会計士業界は現在人不足で、就職活動では売り手市場が続いています。大手監査法人の採用活動は、説明会よりも飲み会が主になりつつあるのではないでしょうか。リクルーターを中心に、時にはマネージャーやパートナーを連れて、担当する受験生ひとりひとりに法人の魅力を伝える。このような趣旨で、より受験生個人に目を向けた採用活動が繰り広げられているのです。私も受験生時代は、リクルーターの方に「海外駐在経験のある人」というお願いをして、ベルギーに2年間駐在した経験のあるパートナーの方と食事をご一緒させていただいたことがあります。

監査法人選びは、条件より直感

就職活動に主体的に取り組めば、こうした飲み会の機会も多く得ることができますが、多くの人から話を聞くことでかえって悩みが増えてしまうケースも少なくありません。大手か中小か、大手なら4つのうちどれか。比較の対象は、業務内容、希望のとおりやすさ、人や社風、給与待遇など人によって様々。多くの人は、各条件をじっくりと比較して就職先を吟味しますが、私は直感でスパッと決めてしまうことをお勧めします。なぜなら、直感というのは根拠がまだ言語化できていないだけで、心の底では本音ベースの確固たる根拠が存在しているからです。つまり、「なんとなく、良さそう」と思うその気持ちこそ、決断における最大の根拠になり得るのです。

 

おわりに

最後は、好き嫌いで選ぶ

私が現在勤務する監査法人を選んだ決め手も、直感でした。細かく挙げれば、自由な風土、アシスタント時代に出会った憧れの先輩方、働き方の柔軟性等多くあります。それでも、最後の決め手は、「なんとなく、ここで働いたらカッコいいな」「なんとなく、今の自分に雰囲気があっているな」といった程度の気持ちでした。言葉にするとあいまいな感じも受けますが、心の中では十分自信のある根拠でした。

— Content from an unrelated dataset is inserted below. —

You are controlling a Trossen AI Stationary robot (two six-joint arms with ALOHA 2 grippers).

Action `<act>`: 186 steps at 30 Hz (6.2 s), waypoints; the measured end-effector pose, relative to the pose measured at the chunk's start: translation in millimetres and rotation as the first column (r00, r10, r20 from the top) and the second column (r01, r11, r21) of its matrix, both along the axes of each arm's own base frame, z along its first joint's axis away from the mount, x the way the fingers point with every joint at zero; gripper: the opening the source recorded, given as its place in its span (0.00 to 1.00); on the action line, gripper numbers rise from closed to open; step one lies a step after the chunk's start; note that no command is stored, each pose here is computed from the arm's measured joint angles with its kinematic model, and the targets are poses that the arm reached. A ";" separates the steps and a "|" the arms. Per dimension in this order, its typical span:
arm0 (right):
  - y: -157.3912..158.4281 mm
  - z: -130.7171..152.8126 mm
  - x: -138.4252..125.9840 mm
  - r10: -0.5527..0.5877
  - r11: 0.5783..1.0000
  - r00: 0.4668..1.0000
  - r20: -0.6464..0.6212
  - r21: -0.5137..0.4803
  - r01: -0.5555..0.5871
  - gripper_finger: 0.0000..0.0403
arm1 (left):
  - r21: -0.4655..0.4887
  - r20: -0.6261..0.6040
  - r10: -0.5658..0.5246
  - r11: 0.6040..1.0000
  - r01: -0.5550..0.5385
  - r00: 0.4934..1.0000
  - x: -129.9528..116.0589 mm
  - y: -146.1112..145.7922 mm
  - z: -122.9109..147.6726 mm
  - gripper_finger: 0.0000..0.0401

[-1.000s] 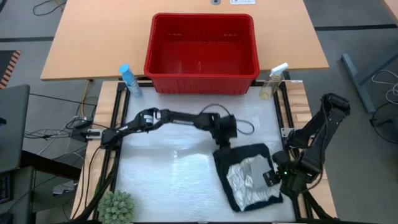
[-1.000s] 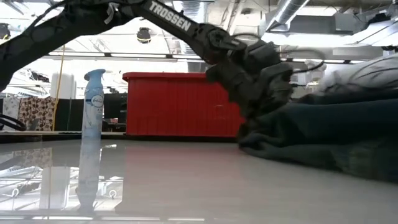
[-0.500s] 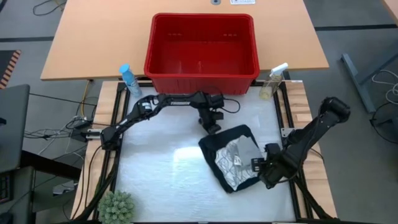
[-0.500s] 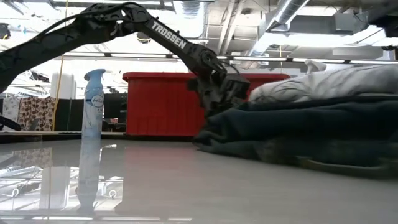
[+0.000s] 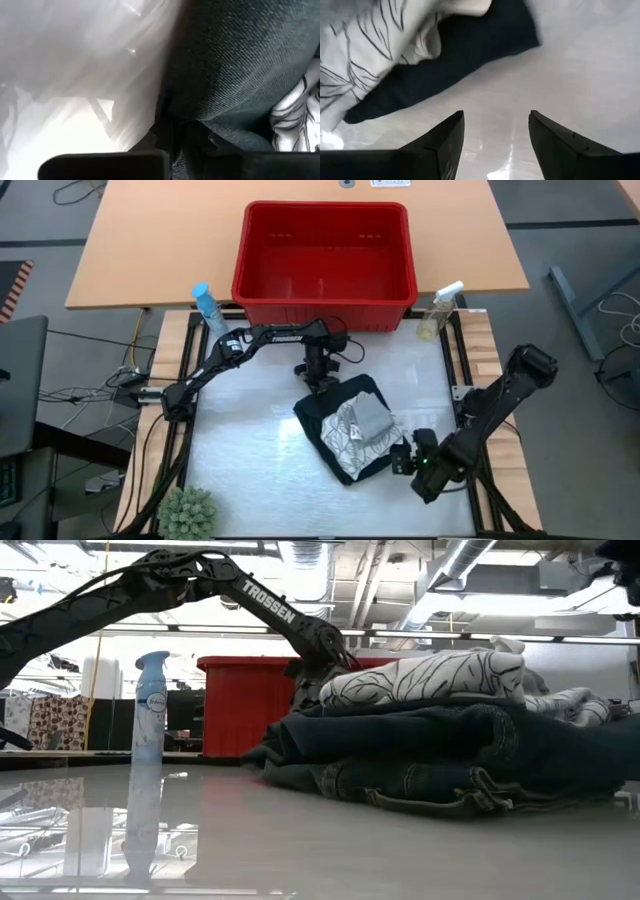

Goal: Fold laundry
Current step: Put the stacked clothes into the red bin

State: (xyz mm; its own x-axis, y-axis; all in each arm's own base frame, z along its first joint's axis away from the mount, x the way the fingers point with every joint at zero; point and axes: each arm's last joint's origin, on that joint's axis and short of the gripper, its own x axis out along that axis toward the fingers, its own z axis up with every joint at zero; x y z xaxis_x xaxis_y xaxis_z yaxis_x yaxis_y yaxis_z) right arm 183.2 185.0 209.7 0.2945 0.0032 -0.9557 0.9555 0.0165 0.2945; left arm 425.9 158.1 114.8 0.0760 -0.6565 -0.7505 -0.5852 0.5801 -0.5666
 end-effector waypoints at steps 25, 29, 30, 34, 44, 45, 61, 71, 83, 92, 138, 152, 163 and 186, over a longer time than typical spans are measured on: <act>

そして合格してまもなく1年を迎える今、監査という仕事を心から楽しめていること、組織の雰囲気、人材育成、その他諸制度への高い満足度から、この決断が自分にとってベストだったと改めて感じます。

就職活動の成否は就職内定受諾時ではなく、就職後からその後5年、10年の充実度で決まります。受験生の皆さんは、就職活動の早い段階もしくは受験期間を通じて自分の好きなこと・やりたいことをじっくり探し、最後は思い切って好き嫌いで決めてみてください。その先には、必ず自分の思い描くキャリアが待っているはずです。